One of the most striking revelations in Silent Earth is that the UK, famed as a nation of nature lovers—with our much-trumpeted National Parks and Sites of Special Scientific Interest, and millions signed up to conservation organisations such as the RSPB and local Wildlife Trusts—ranks so despicably poorly when it comes to biodiversity. A recent major global study which examined patterns of change in the abundance and diversity of 39,000 plant and animal species, across 18,600 sites globally, ranked the UK 189th out of the 218 countries included in the study, making ours one of the most nature-depleted countries in the world.
A new dawn
I ask Goulson if he believes the pandemic has in any useful way served to focus our minds on the challenge we face. “The negative side of it, I fear, is that governments around the world are now so in debt that they’ll drive ahead to grow their economies in any way they can. There’s talk of the ‘green recovery’ but I haven’t seen much sign of it. On the positive side however, there has definitely been an awakening of interest in nature, and more people have started to grow their own food, which has got to be a good thing. But what the pandemic really should teach us is that we can profoundly change and adapt. If you’d have said two years ago: we must stop flying because it’s really bad for the environment, you’d have been laughed at. But then suddenly we all stopped flying.
It wasn’t actually impossible at all, it just required us to have the will to do it. It shows that society can profoundly change and adapt, and that we can do things differently if we really want to.” And crucially, in Goulson’s dream world, “humans do not regard their own needs as having priority over all others”.
Goulson tells me about the two-acre garden he tends at home in Sussex. “It’s a slightly untidy mess, full of wild and ornamental flowers. I’ve got a great big veggie patch and a fruit cage and some chickens: we try and produce as much food as we can, in an environmentally friendly way. We’re very lucky, and in some respects I can’t wait to retire and just potter around the garden. But I’m afraid I’ve got to somehow help save the world first”.

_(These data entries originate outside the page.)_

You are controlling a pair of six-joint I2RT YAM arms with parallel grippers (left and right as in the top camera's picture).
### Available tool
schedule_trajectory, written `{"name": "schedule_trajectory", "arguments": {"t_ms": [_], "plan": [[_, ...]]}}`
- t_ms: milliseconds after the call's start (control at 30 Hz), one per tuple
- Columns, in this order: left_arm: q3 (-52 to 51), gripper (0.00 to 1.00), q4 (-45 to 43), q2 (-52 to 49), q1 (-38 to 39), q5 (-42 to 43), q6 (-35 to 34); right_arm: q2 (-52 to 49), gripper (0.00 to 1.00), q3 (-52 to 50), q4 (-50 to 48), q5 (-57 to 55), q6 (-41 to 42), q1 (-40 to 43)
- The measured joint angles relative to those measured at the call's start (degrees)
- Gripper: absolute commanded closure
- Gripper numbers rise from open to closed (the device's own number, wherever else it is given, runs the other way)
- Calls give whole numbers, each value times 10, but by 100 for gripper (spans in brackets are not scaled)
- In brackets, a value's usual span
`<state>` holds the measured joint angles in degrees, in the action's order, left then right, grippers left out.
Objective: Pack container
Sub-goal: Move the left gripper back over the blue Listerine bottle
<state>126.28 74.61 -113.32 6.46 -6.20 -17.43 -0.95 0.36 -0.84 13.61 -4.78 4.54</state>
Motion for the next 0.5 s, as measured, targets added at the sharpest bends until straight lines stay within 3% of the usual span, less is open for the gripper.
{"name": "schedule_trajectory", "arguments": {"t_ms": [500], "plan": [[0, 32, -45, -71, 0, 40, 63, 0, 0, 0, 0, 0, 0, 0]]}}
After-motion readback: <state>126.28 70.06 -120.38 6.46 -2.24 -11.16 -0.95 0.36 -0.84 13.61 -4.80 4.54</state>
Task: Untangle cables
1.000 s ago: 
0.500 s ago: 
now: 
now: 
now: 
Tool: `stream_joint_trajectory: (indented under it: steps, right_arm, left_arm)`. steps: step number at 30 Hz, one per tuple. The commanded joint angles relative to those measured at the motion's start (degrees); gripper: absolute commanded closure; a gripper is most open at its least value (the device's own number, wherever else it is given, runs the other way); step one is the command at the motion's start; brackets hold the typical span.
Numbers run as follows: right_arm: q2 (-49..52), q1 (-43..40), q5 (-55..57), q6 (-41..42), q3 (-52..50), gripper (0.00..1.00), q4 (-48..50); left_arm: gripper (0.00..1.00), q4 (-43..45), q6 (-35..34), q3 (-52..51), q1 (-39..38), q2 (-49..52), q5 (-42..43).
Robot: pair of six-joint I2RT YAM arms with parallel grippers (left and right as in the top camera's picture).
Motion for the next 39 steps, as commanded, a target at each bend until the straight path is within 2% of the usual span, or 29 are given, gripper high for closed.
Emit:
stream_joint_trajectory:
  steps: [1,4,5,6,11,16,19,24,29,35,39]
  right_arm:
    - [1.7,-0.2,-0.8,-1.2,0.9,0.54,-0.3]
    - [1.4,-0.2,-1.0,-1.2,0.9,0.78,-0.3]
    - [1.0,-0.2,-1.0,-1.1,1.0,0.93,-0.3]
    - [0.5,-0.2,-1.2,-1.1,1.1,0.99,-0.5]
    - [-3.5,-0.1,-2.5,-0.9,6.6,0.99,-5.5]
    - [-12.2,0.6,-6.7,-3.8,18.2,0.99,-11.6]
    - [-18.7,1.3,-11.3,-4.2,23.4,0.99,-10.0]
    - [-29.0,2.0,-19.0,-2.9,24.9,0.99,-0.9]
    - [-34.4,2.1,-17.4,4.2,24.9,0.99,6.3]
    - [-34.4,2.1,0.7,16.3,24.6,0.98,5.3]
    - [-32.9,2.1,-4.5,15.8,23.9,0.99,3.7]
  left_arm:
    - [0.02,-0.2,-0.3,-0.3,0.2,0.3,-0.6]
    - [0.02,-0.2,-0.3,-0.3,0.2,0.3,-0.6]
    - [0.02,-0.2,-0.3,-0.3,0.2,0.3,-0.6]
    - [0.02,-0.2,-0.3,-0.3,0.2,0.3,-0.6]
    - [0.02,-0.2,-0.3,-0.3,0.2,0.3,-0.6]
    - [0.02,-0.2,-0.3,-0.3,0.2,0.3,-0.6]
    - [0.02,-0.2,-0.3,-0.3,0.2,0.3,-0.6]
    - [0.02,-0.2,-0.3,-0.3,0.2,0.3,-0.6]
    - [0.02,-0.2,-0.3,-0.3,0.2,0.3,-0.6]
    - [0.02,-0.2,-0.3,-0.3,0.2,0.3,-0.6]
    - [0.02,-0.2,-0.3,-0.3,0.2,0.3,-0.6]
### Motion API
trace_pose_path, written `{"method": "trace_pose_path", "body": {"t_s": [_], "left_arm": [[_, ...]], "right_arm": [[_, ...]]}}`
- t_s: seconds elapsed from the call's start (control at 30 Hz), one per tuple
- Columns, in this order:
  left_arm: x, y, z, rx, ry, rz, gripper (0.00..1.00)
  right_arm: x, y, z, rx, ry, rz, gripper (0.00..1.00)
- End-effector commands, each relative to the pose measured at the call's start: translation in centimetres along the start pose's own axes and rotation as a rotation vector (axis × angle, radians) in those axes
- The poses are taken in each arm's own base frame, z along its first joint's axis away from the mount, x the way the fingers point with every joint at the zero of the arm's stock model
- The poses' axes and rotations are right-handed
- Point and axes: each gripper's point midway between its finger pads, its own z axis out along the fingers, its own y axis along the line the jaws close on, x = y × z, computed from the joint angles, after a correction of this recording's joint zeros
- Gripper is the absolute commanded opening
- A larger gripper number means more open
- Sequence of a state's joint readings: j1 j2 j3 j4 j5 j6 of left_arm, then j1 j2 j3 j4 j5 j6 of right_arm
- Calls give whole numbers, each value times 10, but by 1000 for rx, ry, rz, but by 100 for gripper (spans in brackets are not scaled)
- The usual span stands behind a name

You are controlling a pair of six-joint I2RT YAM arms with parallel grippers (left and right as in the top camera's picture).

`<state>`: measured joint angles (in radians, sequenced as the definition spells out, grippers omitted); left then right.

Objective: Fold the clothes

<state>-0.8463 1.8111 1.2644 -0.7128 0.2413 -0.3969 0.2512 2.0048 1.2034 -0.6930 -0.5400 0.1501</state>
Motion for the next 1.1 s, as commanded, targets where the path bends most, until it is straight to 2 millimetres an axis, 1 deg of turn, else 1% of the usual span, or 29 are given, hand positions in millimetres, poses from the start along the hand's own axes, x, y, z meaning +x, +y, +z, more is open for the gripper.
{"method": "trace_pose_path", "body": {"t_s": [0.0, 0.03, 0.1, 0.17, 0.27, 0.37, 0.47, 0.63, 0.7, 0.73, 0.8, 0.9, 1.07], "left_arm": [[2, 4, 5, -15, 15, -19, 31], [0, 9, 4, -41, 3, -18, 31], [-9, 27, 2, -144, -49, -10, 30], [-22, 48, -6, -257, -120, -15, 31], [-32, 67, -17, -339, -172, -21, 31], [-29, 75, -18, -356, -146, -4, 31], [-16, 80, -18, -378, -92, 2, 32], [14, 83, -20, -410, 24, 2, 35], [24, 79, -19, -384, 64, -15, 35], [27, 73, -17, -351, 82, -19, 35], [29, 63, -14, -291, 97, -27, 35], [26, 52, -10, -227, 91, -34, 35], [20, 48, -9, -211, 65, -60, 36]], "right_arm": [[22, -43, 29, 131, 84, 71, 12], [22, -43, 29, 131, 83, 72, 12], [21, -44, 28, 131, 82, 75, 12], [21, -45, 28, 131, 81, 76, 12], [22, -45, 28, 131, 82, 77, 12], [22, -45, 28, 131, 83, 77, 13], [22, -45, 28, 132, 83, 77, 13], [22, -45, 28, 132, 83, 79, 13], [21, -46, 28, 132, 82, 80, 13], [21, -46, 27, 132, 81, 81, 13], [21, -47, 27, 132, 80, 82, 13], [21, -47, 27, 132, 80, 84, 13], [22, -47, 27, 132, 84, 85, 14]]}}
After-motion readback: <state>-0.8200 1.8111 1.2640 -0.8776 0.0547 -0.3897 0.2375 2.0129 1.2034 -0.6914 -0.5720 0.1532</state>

The sight of the first brimstone butterfly of the year, a flash of golden yellow wings on the first warm day in late winter, brings joy to my heart. Similarly, the chirrup of bush crickets on a summer’s eve, or the sound of clumsy bumblebees buzzing among the flowers, or the sight of a painted lady butterfly basking in the spring sunshine after her long migration from the Mediterranean—they all soothe my soul. I cannot imagine how desolate the world would be without them. These little marvels remind me what a wonderful and fascinating world we have inherited. Are we really willing to condemn our grandchildren to live in a world where such delights are denied them?